_About this task:_ From the first record to the last, write out each one exactly.

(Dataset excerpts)
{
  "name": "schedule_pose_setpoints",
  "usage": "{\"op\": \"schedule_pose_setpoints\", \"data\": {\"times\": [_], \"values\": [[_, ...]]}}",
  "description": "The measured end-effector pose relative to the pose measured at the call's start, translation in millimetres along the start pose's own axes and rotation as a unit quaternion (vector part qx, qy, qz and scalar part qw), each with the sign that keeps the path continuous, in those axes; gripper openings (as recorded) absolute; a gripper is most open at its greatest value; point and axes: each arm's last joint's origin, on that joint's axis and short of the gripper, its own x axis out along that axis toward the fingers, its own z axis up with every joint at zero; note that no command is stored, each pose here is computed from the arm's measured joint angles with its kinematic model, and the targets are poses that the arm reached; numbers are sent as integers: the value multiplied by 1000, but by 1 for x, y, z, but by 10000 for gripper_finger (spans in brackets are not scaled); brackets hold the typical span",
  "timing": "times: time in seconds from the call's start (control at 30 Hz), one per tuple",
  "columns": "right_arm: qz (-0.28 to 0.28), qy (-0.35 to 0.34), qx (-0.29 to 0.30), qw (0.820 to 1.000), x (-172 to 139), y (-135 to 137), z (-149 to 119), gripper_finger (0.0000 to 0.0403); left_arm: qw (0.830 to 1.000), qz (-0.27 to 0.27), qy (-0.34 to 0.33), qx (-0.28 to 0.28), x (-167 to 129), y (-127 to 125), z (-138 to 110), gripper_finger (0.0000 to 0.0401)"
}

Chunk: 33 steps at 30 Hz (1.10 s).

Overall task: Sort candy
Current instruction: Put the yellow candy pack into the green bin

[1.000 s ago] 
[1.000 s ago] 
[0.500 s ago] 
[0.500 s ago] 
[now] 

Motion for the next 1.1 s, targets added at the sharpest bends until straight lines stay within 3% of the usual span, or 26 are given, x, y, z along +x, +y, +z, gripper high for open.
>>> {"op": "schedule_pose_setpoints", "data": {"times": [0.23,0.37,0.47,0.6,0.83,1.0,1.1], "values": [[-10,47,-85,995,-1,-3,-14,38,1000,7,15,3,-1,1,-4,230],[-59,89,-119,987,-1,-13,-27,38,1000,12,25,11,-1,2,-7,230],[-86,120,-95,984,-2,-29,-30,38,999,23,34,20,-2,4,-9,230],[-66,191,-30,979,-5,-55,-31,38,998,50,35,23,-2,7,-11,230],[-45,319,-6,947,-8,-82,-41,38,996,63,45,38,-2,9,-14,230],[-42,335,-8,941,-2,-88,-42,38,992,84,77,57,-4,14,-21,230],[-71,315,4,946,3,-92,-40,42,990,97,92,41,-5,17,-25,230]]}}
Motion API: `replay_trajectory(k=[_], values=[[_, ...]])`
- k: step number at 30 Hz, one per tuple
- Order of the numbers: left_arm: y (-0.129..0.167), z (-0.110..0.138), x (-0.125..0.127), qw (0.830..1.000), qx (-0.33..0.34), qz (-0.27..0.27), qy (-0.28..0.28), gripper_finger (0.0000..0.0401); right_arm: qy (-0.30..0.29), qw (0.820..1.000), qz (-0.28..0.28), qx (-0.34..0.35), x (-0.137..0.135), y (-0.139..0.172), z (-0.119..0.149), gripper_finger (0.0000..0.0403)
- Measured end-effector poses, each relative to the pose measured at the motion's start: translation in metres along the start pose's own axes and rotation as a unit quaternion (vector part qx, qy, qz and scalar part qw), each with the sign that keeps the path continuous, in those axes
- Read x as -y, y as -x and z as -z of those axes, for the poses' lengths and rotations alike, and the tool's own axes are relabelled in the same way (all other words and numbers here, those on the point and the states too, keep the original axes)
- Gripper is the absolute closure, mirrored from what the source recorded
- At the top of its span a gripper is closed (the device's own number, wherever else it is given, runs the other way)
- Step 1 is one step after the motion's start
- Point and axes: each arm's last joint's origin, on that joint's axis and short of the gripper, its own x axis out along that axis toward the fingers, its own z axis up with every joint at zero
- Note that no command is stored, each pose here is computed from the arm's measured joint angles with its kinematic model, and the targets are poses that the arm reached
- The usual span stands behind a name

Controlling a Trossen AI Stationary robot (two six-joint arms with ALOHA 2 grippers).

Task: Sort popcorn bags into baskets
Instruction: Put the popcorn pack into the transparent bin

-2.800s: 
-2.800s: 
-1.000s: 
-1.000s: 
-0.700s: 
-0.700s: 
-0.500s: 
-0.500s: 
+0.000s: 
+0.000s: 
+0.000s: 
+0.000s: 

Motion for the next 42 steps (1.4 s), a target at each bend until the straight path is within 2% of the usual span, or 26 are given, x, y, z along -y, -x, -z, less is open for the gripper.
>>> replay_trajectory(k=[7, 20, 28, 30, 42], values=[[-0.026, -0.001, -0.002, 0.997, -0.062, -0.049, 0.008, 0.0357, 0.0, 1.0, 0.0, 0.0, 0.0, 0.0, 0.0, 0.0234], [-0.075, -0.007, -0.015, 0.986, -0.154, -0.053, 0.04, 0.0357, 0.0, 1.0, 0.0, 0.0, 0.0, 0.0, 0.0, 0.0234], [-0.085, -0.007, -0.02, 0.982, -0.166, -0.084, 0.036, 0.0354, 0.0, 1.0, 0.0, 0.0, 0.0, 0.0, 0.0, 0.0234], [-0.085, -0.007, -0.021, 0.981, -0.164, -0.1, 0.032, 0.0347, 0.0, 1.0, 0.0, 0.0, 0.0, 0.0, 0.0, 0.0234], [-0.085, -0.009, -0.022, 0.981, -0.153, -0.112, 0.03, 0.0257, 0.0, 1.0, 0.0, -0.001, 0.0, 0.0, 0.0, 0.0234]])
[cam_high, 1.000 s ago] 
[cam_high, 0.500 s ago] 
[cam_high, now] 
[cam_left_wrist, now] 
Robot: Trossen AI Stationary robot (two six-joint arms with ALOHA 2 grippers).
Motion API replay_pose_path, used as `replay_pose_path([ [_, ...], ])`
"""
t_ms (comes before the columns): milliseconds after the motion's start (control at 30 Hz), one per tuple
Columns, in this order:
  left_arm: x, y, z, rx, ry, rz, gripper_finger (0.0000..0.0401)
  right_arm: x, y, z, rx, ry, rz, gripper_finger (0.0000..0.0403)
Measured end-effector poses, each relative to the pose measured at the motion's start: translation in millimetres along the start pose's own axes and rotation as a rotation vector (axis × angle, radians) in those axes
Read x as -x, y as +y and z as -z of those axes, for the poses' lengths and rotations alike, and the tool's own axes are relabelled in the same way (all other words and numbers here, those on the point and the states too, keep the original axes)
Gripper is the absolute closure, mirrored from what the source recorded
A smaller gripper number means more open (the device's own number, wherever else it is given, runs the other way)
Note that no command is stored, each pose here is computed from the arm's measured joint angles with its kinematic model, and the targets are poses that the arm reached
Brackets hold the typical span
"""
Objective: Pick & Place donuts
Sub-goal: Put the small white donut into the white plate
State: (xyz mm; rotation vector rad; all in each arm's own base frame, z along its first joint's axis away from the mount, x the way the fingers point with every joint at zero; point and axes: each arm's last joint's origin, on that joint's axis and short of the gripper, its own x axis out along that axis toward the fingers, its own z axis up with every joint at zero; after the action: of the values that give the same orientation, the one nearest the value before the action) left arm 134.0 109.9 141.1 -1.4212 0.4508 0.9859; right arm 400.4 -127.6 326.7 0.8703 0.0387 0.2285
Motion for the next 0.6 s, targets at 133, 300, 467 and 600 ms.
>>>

_Reply:_
{
  "name": "schedule_pose_setpoints",
  "usage": "{\"op\": \"schedule_pose_setpoints\", \"data\": {\"times\": [_], \"values\": [[_, ...]]}}",
  "description": "The measured end-effector pose relative to the pose measured at the call's start, translation in millimetres along the start pose's own axes and rotation as a unit quaternion (vector part qx, qy, qz and scalar part qw), each with the sign that keeps the path continuous, in those axes; gripper openings (as recorded) absolute; a gripper is most open at its greatest value; point and axes: each arm's last joint's origin, on that joint's axis and short of the gripper, its own x axis out along that axis toward the fingers, its own z axis up with every joint at zero; note that no command is stored, each pose here is computed from the arm's measured joint angles with its kinematic model, and the targets are poses that the arm reached; numbers are sent as integers: the value multiplied by 1000, but by 1 for x, y, z, but by 10000 for gripper_finger (spans in brackets are not scaled); brackets hold the typical span",
  "timing": "times: time in seconds from the call's start (control at 30 Hz), one per tuple",
  "columns": "right_arm: qz (-0.28 to 0.28), qy (-0.35 to 0.34), qx (-0.29 to 0.30), qw (0.820 to 1.000), x (-172 to 139), y (-135 to 137), z (-149 to 119), gripper_finger (0.0000 to 0.0403); left_arm: qw (0.830 to 1.000), qz (-0.27 to 0.27), qy (-0.34 to 0.33), qx (-0.28 to 0.28), x (-167 to 129), y (-127 to 125), z (-138 to 110), gripper_finger (0.0000 to 0.0401)"
}

Chunk: 33 steps at 30 Hz (1.10 s).

Overall task: Sort candy
Current instruction: Put the yellow candy pack into the green bin

[1.000 s ago] 
[1.000 s ago] 
[0.500 s ago] 
[0.500 s ago] 
[now] 

Motion for the next 1.1 s, targets added at the sharpest bends until straight lines stay within 3% of the usual span, or 26 are given, x, y, z along +x, +y, +z, gripper high for open.
>>> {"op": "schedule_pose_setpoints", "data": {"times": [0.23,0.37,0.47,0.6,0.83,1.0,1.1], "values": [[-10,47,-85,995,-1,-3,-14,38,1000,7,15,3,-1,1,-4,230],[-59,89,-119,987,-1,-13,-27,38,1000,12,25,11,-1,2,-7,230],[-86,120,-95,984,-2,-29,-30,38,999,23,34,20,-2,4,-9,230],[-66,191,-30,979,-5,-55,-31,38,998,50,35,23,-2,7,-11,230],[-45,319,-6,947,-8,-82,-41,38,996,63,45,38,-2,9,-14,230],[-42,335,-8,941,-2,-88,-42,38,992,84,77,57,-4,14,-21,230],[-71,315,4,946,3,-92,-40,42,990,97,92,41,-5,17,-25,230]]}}
Motion API: `replay_trajectory(k=[_], values=[[_, ...]])`
- k: step number at 30 Hz, one per tuple
- Order of the numbers: left_arm: y (-0.129..0.167), z (-0.110..0.138), x (-0.125..0.127), qw (0.830..1.000), qx (-0.33..0.34), qz (-0.27..0.27), qy (-0.28..0.28), gripper_finger (0.0000..0.0401); right_arm: qy (-0.30..0.29), qw (0.820..1.000), qz (-0.28..0.28), qx (-0.34..0.35), x (-0.137..0.135), y (-0.139..0.172), z (-0.119..0.149), gripper_finger (0.0000..0.0403)
- Measured end-effector poses, each relative to the pose measured at the motion's start: translation in metres along the start pose's own axes and rotation as a unit quaternion (vector part qx, qy, qz and scalar part qw), each with the sign that keeps the path continuous, in those axes
- Read x as -y, y as -x and z as -z of those axes, for the poses' lengths and rotations alike, and the tool's own axes are relabelled in the same way (all other words and numbers here, those on the point and the states too, keep the original axes)
- Gripper is the absolute closure, mirrored from what the source recorded
- At the top of its span a gripper is closed (the device's own number, wherever else it is given, runs the other way)
- Step 1 is one step after the motion's start
- Point and axes: each arm's last joint's origin, on that joint's axis and short of the gripper, its own x axis out along that axis toward the fingers, its own z axis up with every joint at zero
- Note that no command is stored, each pose here is computed from the arm's measured joint angles with its kinematic model, and the targets are poses that the arm reached
- The usual span stands behind a name

Controlling a Trossen AI Stationary robot (two six-joint arms with ALOHA 2 grippers).

Task: Sort popcorn bags into baskets
Instruction: Put the popcorn pack into the transparent bin

-2.800s: 
-2.800s: 
-1.000s: 
-1.000s: 
-0.700s: 
-0.700s: 
-0.500s: 
-0.500s: 
+0.000s: 
+0.000s: 
+0.000s: 
+0.000s: 

Motion for the next 42 steps (1.4 s), a target at each bend until the straight path is within 2% of the usual span, or 26 are given, x, y, z along -y, -x, -z, less is open for the gripper.
>>> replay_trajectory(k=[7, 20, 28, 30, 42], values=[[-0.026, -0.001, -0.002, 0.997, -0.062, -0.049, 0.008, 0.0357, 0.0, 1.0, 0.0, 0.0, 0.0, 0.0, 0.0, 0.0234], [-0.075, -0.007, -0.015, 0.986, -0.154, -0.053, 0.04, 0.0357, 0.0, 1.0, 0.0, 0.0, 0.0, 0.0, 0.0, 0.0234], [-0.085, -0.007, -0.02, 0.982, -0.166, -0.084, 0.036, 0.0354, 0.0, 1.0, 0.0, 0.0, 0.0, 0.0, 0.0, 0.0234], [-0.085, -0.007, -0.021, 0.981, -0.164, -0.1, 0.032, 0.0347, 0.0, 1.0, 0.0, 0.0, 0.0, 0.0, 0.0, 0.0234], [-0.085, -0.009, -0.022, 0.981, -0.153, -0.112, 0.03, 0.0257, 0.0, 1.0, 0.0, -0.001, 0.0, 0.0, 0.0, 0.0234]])
[cam_high, 1.000 s ago] 
[cam_high, 0.500 s ago] 
[cam_high, now] 
[cam_left_wrist, now] 
Robot: Trossen AI Stationary robot (two six-joint arms with ALOHA 2 grippers).
Motion API replay_pose_path, used as `replay_pose_path([ [_, ...], ])`
"""
t_ms (comes before the columns): milliseconds after the motion's start (control at 30 Hz), one per tuple
Columns, in this order:
  left_arm: x, y, z, rx, ry, rz, gripper_finger (0.0000..0.0401)
  right_arm: x, y, z, rx, ry, rz, gripper_finger (0.0000..0.0403)
Measured end-effector poses, each relative to the pose measured at the motion's start: translation in millimetres along the start pose's own axes and rotation as a rotation vector (axis × angle, radians) in those axes
Read x as -x, y as +y and z as -z of those axes, for the poses' lengths and rotations alike, and the tool's own axes are relabelled in the same way (all other words and numbers here, those on the point and the states too, keep the original axes)
Gripper is the absolute closure, mirrored from what the source recorded
A smaller gripper number means more open (the device's own number, wherever else it is given, runs the other way)
Note that no command is stored, each pose here is computed from the arm's measured joint angles with its kinematic model, and the targets are poses that the arm reached
Brackets hold the typical span
"""
Objective: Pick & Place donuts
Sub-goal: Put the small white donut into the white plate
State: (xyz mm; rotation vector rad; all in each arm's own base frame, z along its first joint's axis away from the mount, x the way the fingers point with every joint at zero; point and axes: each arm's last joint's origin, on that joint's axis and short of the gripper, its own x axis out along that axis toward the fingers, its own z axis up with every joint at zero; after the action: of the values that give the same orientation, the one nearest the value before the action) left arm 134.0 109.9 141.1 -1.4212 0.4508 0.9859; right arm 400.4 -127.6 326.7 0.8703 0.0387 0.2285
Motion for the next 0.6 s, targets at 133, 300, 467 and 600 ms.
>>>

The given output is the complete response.